I am appalled by recent events in Israel and Palestine and I totally oppose the Israeli ground operations which are resulting in the deaths of hundreds of Palestinians.
Though Israel states that its forces are targeting primarily Hamas militants, the UN has made it clear that the vast majority of Palestinians killed and injured in the fighting have been civilians. I have been horrified by some of the photographs and stories coming out of Gaza in the past few days and weeks; the shelling of buildings like the Al-Aqsa Hospital and the UN-run schools in Beit Hanoun, Jabalya and Rafa is clear evidence that it is innocents who are suffering due to this military incursion.

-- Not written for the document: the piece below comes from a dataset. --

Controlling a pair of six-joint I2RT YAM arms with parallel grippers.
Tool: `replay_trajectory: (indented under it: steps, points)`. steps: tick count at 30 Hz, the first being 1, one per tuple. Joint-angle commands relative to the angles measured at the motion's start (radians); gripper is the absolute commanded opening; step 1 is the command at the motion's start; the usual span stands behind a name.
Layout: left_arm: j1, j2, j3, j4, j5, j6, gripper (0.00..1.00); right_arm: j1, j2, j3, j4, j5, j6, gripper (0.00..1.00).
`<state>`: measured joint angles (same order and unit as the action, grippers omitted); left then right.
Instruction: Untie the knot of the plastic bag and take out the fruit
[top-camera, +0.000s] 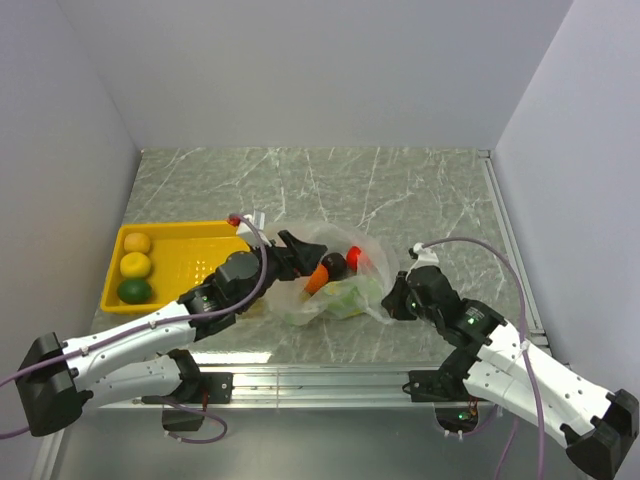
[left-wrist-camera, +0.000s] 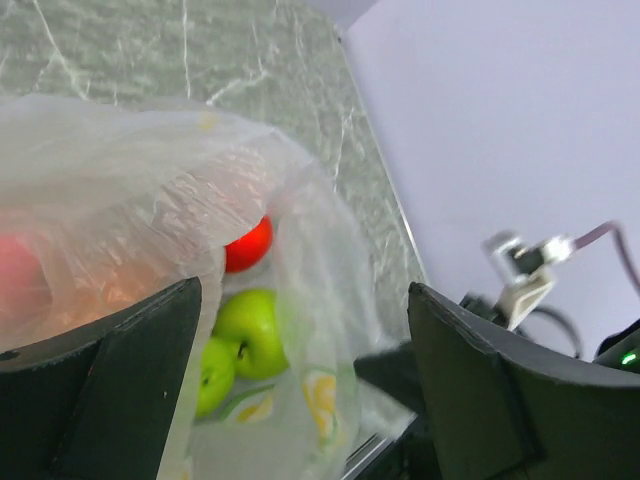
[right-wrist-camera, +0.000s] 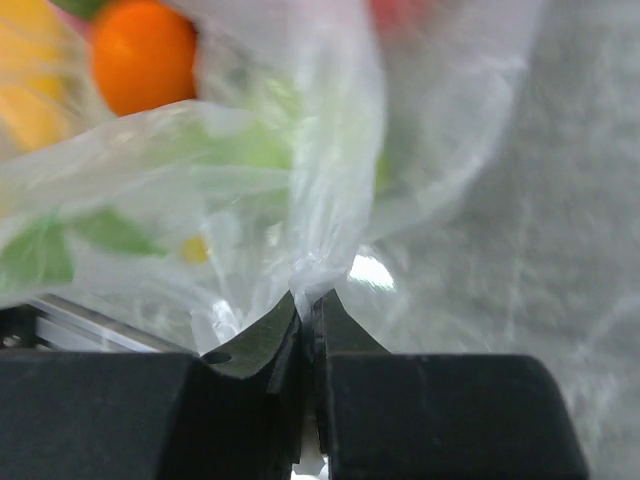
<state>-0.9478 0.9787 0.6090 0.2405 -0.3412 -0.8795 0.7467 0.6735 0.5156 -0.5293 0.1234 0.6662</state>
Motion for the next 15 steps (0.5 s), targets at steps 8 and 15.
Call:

It is particularly upsetting to see the number of children killed – estimates suggest 1 in 4 of those who have died are children - and the physical injuries and psychological trauma suffered by those who have survived.
The Labour Frontbench has been clear in its opposition to Israeli military operations in the Gaza Strip. On 14th July – before this incursion began – the Shadow Foreign Secretary, Douglas Alexander, stressed in Parliament that there could be no military solution to the Arab-Israeli conflict and urged William Hague (the then Foreign Secretary) to make clear Britain’s disagreement to a full-scale ground attack on the Gaza Strip. On the 21st July he released a statement which was critical of these operations, urged Israel to heed calls from the UN to respect both human rights and international humanitarian law, and called for an immediate ceasefire in Gaza. Ed Miliband expressed similar sentiments on 31st July when he asserted the Labour Party’s opposition to Israeli ground operations, stating that “the Israeli incursion into Gaza is both wrong and unjustifiable. It is wrong because despite the history of provocation from Hamas, it has led to the killing of so many innocent men, women and children. Because it will fail to act as a deterrent or as a solution for the rocket attacks and precisely because it risks the recruitment of a whole new generation of Palestinians to the cause of Hamas. And people across the world are asking ‘how many more children and civilians will die before a cessation of violence is achieved?’ I urge both sides to take a step back and agree to an immediate ceasefire.”
I sincerely hope that the US Secretary of State, John Kerry, the UN Secretary General, Ban Ki Moon and the Egyptian government are successful in brokering a lasting ceasefire between Israel and Palestine and that serious negotiations can begin working towards ending this present conflict and establishing a longer term peace based around a two state solution. Only active and genuine engagement from both sides in the peace process can give any hope of a lasting resolution to the problems in the region. I fear that given the increasing Israeli encroachment onto Palestinian land, the prospect of a two-state solution based on 1967 borders has become ever more remote, but that certainly remains the Labour Party position and mine.